The Wagner Daily


Buying pressure from last week’s three separate days of higher volume gains triggered a broad-based rally that enabled the major indices to break out above key resistance levels yesterday. Posting similar gains to last Friday’s session, the Nasdaq Composite advanced 4.1%, the S&P 500 3.8%, and the Dow Jones Industrial Average 3.5%. The small-cap Russell 2000 climbed 4.5%, as the S&P Midcap 400 closed 3.8% higher. Because the main stock market indexes opened several percent higher, a majority of yesterday’s gains were the result of the opening gap up, not intraday strength. After trading sideways throughout most of the day, stocks briefly moved to new session highs in the final hour of trading, but drifted back down to their prior intraday levels. The major indices thereafter closed in the upper quarter of their intraday ranges, just off their best levels of the day.

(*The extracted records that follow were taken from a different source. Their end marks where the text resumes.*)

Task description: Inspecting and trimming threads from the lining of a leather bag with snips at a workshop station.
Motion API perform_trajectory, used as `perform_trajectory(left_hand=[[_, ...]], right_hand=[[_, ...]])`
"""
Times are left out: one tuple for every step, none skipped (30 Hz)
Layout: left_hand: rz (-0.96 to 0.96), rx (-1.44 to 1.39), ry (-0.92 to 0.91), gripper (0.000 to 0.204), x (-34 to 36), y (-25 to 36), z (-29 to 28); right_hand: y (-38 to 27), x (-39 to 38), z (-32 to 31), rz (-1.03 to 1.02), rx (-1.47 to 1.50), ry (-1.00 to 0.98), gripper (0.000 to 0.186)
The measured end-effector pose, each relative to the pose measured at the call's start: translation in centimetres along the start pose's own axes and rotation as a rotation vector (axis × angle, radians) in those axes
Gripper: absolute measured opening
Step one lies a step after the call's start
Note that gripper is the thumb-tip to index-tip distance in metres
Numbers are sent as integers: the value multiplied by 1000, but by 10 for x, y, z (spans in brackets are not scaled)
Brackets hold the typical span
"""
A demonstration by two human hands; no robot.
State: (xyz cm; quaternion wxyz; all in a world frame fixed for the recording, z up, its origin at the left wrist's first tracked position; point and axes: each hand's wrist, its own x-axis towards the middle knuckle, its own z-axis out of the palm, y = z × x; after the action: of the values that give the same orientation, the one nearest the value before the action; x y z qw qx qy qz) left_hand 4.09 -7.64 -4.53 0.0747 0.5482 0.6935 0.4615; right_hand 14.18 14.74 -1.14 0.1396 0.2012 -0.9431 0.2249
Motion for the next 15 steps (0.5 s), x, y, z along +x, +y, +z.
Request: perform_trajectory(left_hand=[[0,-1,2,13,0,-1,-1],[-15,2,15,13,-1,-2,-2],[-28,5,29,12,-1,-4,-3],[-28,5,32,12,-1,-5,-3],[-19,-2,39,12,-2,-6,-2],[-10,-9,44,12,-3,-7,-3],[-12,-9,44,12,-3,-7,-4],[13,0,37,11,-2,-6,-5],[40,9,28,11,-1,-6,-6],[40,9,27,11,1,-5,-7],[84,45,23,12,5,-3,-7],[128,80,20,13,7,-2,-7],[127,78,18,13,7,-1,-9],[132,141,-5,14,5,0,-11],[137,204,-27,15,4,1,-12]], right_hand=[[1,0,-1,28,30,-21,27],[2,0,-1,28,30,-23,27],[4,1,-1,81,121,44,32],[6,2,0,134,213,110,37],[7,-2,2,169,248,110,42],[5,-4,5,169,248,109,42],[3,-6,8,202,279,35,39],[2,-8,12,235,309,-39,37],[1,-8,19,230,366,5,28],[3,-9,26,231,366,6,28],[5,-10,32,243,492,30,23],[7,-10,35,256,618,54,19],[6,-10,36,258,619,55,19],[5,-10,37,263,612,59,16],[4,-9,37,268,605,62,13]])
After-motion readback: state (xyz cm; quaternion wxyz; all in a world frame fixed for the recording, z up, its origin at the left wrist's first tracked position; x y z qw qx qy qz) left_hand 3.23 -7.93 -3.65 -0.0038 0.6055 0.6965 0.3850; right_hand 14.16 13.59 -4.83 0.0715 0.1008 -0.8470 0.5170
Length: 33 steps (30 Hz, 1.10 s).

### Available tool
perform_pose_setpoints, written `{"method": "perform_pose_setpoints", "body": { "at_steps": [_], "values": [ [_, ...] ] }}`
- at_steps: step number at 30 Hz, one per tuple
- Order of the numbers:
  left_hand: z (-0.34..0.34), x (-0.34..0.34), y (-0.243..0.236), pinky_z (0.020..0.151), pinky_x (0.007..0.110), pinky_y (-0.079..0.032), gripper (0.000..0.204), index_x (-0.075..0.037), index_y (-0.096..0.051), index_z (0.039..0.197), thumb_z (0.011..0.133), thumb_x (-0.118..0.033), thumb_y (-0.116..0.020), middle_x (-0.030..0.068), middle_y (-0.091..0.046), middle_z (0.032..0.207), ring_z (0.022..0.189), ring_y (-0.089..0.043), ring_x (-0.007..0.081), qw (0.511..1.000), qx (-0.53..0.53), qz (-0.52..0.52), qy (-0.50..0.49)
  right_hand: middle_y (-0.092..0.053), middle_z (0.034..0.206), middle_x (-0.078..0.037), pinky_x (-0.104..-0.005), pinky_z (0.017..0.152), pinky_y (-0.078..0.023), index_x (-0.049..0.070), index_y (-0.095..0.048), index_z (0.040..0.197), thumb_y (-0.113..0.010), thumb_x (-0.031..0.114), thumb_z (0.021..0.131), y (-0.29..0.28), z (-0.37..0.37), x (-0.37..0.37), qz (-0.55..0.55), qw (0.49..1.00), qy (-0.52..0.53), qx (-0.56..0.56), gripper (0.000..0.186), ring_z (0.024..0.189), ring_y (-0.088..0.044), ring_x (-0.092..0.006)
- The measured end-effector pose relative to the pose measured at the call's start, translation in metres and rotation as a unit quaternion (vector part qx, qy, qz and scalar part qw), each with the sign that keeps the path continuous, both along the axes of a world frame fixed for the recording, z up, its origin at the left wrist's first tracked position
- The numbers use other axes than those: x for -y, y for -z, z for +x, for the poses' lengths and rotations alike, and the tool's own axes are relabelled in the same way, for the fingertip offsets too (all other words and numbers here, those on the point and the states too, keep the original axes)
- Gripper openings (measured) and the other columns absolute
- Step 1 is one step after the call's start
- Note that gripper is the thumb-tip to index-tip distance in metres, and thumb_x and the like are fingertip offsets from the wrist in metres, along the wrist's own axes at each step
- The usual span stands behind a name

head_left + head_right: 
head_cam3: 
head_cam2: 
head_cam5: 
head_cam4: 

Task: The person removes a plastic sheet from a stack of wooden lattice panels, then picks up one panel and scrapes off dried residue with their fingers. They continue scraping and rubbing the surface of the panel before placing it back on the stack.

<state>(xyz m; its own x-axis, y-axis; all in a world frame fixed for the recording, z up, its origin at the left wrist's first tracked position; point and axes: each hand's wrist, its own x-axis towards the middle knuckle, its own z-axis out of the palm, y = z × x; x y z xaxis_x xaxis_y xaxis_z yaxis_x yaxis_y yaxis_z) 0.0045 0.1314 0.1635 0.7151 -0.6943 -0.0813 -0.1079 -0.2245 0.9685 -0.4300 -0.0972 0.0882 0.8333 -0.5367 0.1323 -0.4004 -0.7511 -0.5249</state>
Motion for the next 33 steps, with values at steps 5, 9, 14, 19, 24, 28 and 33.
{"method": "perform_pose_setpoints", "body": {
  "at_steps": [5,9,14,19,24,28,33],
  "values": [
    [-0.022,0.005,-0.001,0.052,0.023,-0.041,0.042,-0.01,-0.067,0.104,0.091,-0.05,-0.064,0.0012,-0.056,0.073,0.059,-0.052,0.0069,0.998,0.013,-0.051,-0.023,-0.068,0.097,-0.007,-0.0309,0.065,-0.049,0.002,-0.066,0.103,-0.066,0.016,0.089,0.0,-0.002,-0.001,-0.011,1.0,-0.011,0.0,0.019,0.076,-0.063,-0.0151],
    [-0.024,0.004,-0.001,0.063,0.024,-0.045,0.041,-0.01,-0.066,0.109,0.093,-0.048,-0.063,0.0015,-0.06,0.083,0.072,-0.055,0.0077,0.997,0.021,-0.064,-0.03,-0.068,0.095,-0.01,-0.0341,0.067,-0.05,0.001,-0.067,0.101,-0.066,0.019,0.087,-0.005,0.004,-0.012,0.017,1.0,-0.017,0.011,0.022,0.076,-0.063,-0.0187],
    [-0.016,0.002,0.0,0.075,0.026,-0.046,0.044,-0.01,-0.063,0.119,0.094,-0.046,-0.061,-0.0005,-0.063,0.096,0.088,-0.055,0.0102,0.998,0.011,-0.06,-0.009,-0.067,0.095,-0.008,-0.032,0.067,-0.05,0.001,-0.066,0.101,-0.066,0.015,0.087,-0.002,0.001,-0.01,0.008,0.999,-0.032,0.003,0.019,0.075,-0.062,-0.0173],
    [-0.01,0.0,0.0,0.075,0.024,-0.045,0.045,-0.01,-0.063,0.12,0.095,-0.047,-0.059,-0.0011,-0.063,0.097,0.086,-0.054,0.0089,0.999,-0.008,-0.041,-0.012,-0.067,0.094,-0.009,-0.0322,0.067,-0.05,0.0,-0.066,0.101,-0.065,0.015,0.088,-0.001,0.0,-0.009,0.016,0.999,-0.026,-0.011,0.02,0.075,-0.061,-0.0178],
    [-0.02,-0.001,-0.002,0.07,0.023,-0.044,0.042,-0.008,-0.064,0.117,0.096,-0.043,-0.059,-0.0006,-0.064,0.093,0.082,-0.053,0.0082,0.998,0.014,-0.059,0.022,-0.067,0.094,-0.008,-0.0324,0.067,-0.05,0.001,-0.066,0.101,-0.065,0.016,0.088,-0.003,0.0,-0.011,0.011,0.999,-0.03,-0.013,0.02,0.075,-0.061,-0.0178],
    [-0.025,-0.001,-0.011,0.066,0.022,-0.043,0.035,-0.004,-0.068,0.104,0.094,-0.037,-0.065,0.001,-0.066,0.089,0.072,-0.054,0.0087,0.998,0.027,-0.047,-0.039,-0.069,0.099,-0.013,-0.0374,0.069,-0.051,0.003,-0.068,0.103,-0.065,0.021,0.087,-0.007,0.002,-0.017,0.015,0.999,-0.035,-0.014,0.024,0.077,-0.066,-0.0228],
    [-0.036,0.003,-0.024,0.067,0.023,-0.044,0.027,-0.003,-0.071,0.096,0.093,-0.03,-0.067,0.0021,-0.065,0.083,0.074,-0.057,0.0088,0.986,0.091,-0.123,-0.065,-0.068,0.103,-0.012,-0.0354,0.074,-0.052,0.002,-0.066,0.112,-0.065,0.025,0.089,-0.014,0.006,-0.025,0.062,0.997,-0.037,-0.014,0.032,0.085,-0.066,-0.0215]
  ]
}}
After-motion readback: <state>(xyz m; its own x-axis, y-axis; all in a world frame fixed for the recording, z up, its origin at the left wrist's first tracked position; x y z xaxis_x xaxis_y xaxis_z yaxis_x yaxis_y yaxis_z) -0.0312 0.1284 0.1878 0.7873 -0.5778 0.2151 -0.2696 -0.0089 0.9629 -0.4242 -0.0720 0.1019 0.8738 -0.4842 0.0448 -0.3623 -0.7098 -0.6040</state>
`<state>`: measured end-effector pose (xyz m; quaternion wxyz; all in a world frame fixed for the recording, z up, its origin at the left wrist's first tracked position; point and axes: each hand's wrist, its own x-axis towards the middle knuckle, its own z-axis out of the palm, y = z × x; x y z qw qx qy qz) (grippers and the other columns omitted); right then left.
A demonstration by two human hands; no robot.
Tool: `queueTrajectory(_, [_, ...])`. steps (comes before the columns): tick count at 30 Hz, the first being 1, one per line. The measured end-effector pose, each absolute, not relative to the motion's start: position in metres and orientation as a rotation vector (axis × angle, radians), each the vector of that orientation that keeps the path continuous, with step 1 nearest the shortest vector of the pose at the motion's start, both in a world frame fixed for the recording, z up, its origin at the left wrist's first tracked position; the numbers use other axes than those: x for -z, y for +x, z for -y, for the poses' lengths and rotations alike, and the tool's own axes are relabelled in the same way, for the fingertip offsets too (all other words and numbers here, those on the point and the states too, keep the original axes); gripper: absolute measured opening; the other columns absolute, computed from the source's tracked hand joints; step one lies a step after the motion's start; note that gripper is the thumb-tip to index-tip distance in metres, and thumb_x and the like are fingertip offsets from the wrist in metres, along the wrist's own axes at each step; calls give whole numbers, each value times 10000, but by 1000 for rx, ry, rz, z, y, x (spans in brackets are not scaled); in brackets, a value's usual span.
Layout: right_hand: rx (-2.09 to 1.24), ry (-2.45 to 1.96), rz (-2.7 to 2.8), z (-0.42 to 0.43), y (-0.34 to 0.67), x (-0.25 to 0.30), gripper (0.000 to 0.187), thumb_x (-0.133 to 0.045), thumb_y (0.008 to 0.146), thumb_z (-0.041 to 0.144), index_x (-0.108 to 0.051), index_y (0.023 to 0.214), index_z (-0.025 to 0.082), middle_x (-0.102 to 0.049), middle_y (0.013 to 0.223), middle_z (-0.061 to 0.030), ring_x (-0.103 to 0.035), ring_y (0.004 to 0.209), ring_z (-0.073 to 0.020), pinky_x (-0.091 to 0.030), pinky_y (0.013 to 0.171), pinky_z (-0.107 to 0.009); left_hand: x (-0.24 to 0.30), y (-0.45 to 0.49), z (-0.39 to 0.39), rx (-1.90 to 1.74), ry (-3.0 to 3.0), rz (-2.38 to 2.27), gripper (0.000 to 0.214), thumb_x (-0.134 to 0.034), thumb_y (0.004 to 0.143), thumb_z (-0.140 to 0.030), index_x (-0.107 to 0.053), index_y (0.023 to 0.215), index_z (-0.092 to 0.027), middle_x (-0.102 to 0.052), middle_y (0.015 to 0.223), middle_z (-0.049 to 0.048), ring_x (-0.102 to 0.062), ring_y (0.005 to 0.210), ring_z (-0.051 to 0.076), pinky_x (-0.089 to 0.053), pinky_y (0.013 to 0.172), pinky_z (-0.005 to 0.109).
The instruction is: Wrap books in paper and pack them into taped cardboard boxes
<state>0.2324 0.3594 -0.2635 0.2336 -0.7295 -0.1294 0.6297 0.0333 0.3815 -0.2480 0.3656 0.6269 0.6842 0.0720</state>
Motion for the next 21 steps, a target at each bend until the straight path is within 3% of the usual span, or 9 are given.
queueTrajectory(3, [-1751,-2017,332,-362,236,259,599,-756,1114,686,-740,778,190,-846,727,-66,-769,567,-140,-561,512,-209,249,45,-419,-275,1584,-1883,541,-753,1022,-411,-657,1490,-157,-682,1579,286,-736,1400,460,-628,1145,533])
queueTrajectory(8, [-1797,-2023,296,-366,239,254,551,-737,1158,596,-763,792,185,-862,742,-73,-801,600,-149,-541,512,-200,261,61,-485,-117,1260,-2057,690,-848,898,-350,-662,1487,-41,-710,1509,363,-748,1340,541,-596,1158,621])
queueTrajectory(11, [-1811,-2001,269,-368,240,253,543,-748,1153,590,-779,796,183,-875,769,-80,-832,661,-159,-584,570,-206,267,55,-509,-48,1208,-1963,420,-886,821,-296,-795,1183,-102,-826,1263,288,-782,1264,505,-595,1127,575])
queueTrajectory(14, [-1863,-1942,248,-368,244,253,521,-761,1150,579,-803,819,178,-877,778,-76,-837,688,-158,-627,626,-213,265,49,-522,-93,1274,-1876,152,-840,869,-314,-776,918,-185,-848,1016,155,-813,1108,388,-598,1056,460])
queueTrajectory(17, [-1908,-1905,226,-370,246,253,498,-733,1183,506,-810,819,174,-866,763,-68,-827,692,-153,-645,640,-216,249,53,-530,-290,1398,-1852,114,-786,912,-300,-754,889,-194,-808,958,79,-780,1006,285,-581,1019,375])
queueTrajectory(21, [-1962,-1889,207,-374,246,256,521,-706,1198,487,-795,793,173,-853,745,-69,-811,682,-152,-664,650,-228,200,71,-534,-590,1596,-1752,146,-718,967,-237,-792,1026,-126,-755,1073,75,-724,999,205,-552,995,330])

Turnover rose across the board, enabling the S&P 500 and Nasdaq Composite to secure another “accumulation day,” the fourth such occurrence of institutional buying this month. Total volume in the NYSE increased 7% over the previous day’s level, while volume in the Nasdaq rose 4%. In downtrending markets, the presence of more than three “accumulation days” within a period of several weeks often creates enough positive sentiment to spark a significant trend reversal. In yesterday’s newsletter, we said, “Volume is also a leading, not a lagging, indicator of price action.” The breakout that followed last week’s bullish price to volume relationship in the overall market was a perfect example of this. Nevertheless, one concern is that volume in both exchanges remained below 50-day average levels. November 21, more than two weeks ago, was the last time trading exceeded average levels.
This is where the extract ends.